“这是两口子,男的叫吴天奇,女的叫张莲芳。”大胡子张成回答。
和骆明山留在嘴巴周围和下巴上的刚硬胡子不同,张成的黑胡子茬在整个脸蛋子上到处蔓延,看外表他很像一个打铁的师傅,但是,实际上张成却是侦缉队这帮伙计中最喜欢动脑子的一个。
“你怎么知道的?”
“我们找到房东了,是他说的。另外,邻居们也证实了他的说法。”
“房东他人呢?”
“正在院子里吐呢,估计这会儿连肠子都快吐出来了。他进屋只看了一眼,就稀里哗啦地吐开了,死活不愿意再进来了。”
“就这场面,谁看了都会把肠子吐出来的。
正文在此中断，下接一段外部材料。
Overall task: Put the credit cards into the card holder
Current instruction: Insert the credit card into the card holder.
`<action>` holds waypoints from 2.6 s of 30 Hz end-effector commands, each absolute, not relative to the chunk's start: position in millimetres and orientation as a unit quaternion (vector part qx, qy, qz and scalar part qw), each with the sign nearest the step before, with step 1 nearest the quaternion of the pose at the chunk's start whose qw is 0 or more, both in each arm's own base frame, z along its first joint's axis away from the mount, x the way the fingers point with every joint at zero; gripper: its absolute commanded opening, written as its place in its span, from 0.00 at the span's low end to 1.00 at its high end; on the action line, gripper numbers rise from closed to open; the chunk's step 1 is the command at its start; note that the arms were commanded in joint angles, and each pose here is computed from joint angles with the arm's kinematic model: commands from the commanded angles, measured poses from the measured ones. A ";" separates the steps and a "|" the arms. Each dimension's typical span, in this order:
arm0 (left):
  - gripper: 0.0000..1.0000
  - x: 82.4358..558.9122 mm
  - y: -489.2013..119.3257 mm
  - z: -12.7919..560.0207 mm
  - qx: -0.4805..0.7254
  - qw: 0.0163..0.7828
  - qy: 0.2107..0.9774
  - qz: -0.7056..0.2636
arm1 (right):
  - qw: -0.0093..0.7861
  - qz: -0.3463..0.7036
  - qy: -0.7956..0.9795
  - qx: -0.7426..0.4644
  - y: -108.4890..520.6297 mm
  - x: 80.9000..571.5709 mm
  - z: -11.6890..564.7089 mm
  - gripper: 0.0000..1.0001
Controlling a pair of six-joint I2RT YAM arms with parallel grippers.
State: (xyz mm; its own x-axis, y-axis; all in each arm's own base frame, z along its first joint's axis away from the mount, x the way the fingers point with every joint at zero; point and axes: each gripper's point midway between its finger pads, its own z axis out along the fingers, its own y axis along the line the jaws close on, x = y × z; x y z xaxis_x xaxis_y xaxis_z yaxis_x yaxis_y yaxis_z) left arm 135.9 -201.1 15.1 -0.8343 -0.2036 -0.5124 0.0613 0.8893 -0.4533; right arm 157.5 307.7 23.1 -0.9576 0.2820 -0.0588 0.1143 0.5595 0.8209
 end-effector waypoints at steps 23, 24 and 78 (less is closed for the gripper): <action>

”大周插了一句。
“他真的能确定就是这两个人吗?”骆明山又问。
大胡子一咧嘴:“这两人连脑袋都没有了,他怎么能确定呢?他又没见过这两人在他面前光着身子。”
“就是见过,他也确定不了。人在光着身子的时候,个个看起来都是一个模样。”大周又插了一句。
“他只知道几个月前租他房子的就是这两个人。”张成说。
骆明山想了想,又问:“房东知道他们是干什么的吗?”
“听房东说,租房的时候,那个男的说他是育英中学的老师,教数学的,女的是家庭妇女,没工作。”
“一个中学老师能租得起这样一个小院子?”大周用手比划了一个圈。
“据房东说,那男的租房时曾经提到过,说他家里是大户人家,家境殷实,他本人只是因为喜好过自由的生活,所以才离开了家乡,带着老婆跑到北京来教书。租个小院子就为了图个清静。据房东讲,这个吴天奇出手比较大方,每次付房租都很痛快,看来兜里是有俩钱儿。”
骆明山沉吟了一下,“谁发现的尸体?谁报的案?”
“一个邻居,姓王,是他最早发现的尸体。这个王老头有六十多岁了,人上了岁数,夜里总睡不踏实。据他说,昨儿半夜他好像听到这边有人叫了一、两声,等他爬起来仔细听的时候,什么声音都没有了。
“这个王老头虽然晚上睡不好,可是他还有早起遛弯的习惯。今天早上大概五点钟的时候,他就出门了。据他说,他出门的时候看见有两个人在这个院子门口站着。王老头觉得有些奇怪,因为这对夫妻平时很低调,从不串门,和邻居们除了见面打个招呼外,基本上没什么交往。这么一大早会是什么人从他们院子里出来呢?
“他说他看那两个人神色有些不对,其中有一个人手里还提着一个兜子,王老头当时就怀疑他们是不是小偷,但他没敢吱声,而是继续遛弯去了。
“遛弯回来后,再次路过这个院子时,王老头想起来昨晚的声音好像就是从这里发出来的,就停了下来。他试着一推门,发现院门没有锁,就走了进来,结果进屋后就发现了尸体。这下子可把这个王老头给吓坏了,当时一屁股就坐在地上起不来了,连话都说不出来了。
“到底是见过世面的老爷子,不像外面咱们那些没出息的伙计那样吐得七荤八素的,可是,老爷子更狠,楞把自己弄得屎尿横流。最后,老爷子硬是手脚并用从里面爬出来了。当时,外面有几个邻居正好路过,忽然看见路上有个人,一大清早的就像一只乌龟一样在地上爬着走,把他们都吓了一大跳。
“当认出来是王老爷子后,其中一个人还开玩笑地问老爷子,他最近是不是又在练什么延年益寿王八功。老爷子指着院子,呜呜呜地就是说不出话来。几个邻居一看就知道出事了。他们跑进来一瞧,当场昏过去一个,一个腿肚子转了筋,两个尿了裤子。后来就是他们几个报的警。”
“外面那些记者是怎么回事儿?他们怎么知道得这么快呢?”
“嗨,”穿得像一个公子哥的刘东亮说,“头儿,那些记者您还不了解他们吗,他们的鼻子可灵了,有时候就像苍蝇一样,哪有味儿他们就往哪儿钻。”
“你们了解一下,看看这些记者是怎么得到这个消息的。”骆明山又问,“那个王老头呢,现在怎么样了?”
“在家里躺着呢。”大胡子张成说,“这会儿连话都说不清了,翻来覆去就是那几句,‘死人了,死人了’。老头都快吓傻了,连路都不会走了,只能躺在那里,估计以后不能再练太极拳了,真得改练地躺拳、王八功了。”
“这是什么?”骆明山指着那具男尸的肩膀问道。
张成探过身去瞧了一下。“这是一个图案,好像这家伙纹了身。”不过,由于这具男尸的肩膀处被砍了好几刀,肉都翻出来了,图案也都变得支离破碎,无法辨认了。